Maintaining three products, while at the same time integrating them with new acquisitions, is a resource-intensive and expensive task, but there is a rationale for it. Unlike some other vendors that target different markets with the same product, Enghouse Interactive markets the three products to different markets. Contact Center: Enterprise, based on the products acquired from Syntellect, is designed for large organizations. It is an adaptable, scalable, high-availability multichannel platform that supports thousands of contact center seats. It is available on private or public clouds. Contact Center: Service Provider, based on the CosmoCom products, aims at telecommunications service providers, which typically use it to provide outsourced contact center services to end-user companies. It is a multitenant cloud system available on public and private clouds. Communications Center is an enhanced version of the Zeacom product. Aimed primarily at contact centers with 20 to 500 seats, but with deployments up to 1000, it is sold mostly through approved third-parties. Like the other two products it is also available on public or private clouds. Having three products with separate origins requires Enghouse Interactive to support a broad array of capabilities, most of which fall into the category of contact center infrastructure in the cloud; we advise potential customers to carefully assess which product best matches the capabilities they require. This gap is being closed to some extent as all new acquisitions, of which there are several, are being integrated with all three product sets.
Over the last four years Enghouse Interactive has made four significant acquisitions to enhance its products in the areas of knowledge management, quality monitoring and outbound dialing:
Along with integrating all these products, Enghouse Interactive continues to enhance the core product sets, notably Enterprise and Communications Center. As well as making the architecture of the enterprise products more resilient, there are two other developments of particular interest. Enghouse Interactive has developed a new control room console user interface especially for the utilities market. This interface is easy to use, makes use of color has point-and-click capabilities and uses icons to display information and alerts. The company also offers new mobile capabilities, which are marketed as Mobile IVR Navigator, a name that doesn’t do justice to its capabilities. Rather than providing interactive voice response per se, it enables users to develop mobile apps for customer self-service and supports seamless transfer to assisted service if customers are not be able to complete interactions in the app.
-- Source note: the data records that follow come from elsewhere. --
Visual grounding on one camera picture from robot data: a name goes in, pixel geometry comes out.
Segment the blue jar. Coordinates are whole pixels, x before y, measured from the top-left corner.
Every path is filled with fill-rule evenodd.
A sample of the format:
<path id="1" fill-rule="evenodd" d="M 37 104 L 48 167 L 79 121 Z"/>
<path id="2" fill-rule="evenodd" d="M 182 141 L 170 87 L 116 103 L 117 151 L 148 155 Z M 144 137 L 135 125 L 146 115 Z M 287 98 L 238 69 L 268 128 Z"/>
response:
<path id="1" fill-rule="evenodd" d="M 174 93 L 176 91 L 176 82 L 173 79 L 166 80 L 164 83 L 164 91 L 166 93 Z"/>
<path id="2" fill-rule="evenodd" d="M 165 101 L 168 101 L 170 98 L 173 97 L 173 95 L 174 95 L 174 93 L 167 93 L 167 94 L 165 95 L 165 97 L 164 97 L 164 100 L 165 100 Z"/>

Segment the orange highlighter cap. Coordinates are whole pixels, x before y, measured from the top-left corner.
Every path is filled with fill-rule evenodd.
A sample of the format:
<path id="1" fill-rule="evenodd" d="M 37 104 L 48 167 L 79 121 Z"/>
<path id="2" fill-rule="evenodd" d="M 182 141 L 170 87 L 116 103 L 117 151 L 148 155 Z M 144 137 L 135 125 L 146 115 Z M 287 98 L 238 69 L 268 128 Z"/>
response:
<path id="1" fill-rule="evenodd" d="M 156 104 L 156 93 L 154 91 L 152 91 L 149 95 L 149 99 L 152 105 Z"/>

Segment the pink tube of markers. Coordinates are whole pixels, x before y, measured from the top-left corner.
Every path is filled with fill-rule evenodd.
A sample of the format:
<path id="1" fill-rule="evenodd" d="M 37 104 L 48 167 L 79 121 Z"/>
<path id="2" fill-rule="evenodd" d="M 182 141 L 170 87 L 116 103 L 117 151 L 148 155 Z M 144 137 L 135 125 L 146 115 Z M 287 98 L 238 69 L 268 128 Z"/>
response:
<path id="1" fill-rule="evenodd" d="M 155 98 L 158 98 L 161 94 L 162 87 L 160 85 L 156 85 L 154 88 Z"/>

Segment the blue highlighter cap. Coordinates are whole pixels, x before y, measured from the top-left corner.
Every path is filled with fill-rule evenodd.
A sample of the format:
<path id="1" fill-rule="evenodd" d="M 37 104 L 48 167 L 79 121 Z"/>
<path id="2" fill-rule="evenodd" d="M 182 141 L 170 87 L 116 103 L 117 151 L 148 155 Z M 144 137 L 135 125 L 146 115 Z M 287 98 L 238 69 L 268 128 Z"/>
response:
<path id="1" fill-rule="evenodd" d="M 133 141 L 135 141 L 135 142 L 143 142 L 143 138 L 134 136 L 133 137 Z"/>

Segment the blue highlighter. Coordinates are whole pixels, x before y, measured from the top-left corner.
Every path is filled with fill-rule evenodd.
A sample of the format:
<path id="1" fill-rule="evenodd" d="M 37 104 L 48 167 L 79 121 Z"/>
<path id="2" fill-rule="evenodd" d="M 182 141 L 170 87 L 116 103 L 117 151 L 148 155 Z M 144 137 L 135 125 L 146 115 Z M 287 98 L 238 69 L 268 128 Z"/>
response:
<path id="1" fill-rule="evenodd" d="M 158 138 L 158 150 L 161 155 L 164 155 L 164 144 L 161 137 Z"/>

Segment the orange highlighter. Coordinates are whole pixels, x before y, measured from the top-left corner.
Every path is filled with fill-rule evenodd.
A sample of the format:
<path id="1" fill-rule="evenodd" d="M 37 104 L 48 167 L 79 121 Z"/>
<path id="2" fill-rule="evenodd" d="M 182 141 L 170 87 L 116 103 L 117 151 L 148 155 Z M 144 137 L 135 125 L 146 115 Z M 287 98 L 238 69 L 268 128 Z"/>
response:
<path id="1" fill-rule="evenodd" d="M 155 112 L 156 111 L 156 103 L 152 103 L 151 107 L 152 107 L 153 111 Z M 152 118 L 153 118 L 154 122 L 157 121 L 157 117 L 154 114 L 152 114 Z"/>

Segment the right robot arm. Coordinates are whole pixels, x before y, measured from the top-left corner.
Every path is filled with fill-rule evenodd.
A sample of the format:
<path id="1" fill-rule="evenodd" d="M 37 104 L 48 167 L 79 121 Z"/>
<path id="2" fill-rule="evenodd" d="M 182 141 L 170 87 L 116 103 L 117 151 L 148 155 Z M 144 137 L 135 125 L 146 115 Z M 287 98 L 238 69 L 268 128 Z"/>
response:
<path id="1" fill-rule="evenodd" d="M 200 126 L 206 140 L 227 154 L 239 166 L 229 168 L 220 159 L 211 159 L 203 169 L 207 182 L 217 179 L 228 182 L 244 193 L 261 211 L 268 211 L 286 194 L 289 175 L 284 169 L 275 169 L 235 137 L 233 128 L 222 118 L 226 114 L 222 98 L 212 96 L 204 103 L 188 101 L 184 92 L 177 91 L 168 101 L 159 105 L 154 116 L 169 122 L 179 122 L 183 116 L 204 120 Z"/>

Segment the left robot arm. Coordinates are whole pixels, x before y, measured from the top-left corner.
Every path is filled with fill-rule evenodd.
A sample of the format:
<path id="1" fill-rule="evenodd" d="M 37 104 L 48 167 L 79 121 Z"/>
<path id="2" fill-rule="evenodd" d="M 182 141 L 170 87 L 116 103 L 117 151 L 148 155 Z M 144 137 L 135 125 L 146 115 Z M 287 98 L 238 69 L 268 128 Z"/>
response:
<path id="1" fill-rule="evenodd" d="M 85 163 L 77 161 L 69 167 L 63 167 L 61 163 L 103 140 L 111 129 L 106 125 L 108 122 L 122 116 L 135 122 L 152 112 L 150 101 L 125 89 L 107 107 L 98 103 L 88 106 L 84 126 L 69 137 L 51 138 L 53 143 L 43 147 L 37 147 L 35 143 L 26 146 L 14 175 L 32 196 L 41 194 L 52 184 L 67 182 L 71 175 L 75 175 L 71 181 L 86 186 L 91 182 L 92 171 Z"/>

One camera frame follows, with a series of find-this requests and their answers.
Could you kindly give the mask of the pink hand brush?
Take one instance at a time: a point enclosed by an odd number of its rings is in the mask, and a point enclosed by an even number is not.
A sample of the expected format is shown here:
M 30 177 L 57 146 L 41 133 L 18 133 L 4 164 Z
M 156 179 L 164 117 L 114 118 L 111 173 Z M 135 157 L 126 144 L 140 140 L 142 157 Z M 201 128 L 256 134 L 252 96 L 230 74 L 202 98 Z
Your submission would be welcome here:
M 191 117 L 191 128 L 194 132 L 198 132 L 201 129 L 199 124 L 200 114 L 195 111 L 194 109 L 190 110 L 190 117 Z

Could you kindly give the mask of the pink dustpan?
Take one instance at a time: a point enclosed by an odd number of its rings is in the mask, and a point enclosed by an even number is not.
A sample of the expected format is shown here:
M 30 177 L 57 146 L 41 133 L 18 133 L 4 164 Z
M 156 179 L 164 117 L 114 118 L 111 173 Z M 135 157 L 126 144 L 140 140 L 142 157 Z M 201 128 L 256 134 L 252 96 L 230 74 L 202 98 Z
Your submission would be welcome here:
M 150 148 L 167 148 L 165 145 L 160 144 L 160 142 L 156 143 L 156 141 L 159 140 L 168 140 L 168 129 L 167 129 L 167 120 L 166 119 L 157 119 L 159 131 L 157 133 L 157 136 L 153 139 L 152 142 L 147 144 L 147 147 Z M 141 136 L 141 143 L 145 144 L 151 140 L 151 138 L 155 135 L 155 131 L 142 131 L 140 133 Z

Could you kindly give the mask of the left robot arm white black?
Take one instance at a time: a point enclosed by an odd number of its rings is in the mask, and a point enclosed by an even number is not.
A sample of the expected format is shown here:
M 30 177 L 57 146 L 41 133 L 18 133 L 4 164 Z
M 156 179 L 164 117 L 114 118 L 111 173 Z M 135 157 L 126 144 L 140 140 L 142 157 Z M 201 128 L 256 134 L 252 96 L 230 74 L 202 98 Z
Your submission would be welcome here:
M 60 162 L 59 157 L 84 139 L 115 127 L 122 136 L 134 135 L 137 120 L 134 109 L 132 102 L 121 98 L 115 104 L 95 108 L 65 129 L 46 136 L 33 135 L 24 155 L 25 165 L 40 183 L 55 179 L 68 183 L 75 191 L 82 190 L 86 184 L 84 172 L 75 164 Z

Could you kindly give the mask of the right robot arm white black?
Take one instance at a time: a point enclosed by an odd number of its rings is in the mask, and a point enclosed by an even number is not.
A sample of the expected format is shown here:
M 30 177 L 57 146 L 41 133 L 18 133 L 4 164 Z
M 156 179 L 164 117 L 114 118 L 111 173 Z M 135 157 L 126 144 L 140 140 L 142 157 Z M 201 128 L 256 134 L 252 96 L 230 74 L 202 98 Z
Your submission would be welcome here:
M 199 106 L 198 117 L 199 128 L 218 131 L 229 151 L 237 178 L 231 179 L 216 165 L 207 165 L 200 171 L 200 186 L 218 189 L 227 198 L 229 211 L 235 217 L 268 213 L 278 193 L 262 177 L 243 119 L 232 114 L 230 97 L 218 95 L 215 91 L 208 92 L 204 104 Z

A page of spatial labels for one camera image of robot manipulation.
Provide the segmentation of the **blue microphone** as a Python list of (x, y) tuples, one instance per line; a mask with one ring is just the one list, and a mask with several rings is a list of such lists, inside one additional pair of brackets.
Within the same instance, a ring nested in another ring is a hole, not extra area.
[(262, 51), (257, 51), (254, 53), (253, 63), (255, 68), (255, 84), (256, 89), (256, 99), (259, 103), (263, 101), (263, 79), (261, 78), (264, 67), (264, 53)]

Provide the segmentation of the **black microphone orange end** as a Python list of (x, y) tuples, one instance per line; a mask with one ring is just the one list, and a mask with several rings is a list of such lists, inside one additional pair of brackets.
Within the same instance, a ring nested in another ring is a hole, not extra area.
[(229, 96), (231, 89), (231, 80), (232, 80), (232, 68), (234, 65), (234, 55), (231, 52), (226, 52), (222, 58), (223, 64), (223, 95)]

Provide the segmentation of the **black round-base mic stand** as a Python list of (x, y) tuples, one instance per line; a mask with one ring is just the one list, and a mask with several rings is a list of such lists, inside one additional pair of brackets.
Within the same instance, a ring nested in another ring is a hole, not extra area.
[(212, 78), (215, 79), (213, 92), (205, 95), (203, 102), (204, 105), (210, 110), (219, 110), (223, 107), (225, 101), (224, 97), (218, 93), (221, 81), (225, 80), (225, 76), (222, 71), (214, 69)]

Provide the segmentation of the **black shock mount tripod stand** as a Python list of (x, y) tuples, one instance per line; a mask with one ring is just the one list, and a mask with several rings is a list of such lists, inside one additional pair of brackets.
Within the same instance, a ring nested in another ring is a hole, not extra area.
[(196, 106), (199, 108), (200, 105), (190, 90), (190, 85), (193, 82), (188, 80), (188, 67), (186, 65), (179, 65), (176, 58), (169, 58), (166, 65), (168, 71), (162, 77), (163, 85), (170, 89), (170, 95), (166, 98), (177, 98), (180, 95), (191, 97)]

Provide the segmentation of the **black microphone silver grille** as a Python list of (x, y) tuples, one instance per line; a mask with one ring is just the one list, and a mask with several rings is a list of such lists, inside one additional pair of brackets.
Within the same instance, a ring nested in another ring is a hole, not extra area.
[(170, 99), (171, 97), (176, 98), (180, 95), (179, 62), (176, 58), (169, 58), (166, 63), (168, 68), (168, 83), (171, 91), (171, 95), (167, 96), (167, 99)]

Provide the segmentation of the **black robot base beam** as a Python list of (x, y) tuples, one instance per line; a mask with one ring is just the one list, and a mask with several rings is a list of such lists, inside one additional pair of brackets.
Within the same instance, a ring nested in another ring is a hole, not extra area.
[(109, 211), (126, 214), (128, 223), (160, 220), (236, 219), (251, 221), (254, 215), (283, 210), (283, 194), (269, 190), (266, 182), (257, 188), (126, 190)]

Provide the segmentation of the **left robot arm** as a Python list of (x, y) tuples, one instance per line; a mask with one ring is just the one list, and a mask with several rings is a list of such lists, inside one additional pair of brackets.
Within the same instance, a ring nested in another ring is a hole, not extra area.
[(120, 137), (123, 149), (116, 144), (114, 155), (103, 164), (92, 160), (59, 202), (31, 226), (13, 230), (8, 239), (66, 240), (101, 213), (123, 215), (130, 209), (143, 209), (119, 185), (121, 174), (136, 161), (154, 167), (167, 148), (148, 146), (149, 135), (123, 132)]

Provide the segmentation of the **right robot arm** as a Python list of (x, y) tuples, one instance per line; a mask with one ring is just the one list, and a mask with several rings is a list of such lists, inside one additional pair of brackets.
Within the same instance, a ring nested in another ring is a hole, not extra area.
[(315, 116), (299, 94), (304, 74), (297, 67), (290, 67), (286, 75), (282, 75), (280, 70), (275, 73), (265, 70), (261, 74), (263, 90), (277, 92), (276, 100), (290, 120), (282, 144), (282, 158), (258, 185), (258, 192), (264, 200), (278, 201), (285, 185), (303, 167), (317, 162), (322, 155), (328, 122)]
There is also an update of Communications Center, version 8.1. One of the strengths of the original Zeacom product was integration with Microsoft Lync. These capabilities have been further enhanced to support more devices, automate outbound dialing, enhance call flows, queue up instant messages and escalate between communication channels. The new version also includes enhancements to the user desktops. The agent desktop has added more metrics and again the user interface has been updated to meet today’s user expectations. The operator desktop goes one step further and now supports visualization and animation of call flows so an operator can see which calls are in the queue and the priority of calls; it also has capabilities to manage and view call flows, an active directory of who is available to take calls and a view of transferred calls waiting to be answered – all of these enhance call management.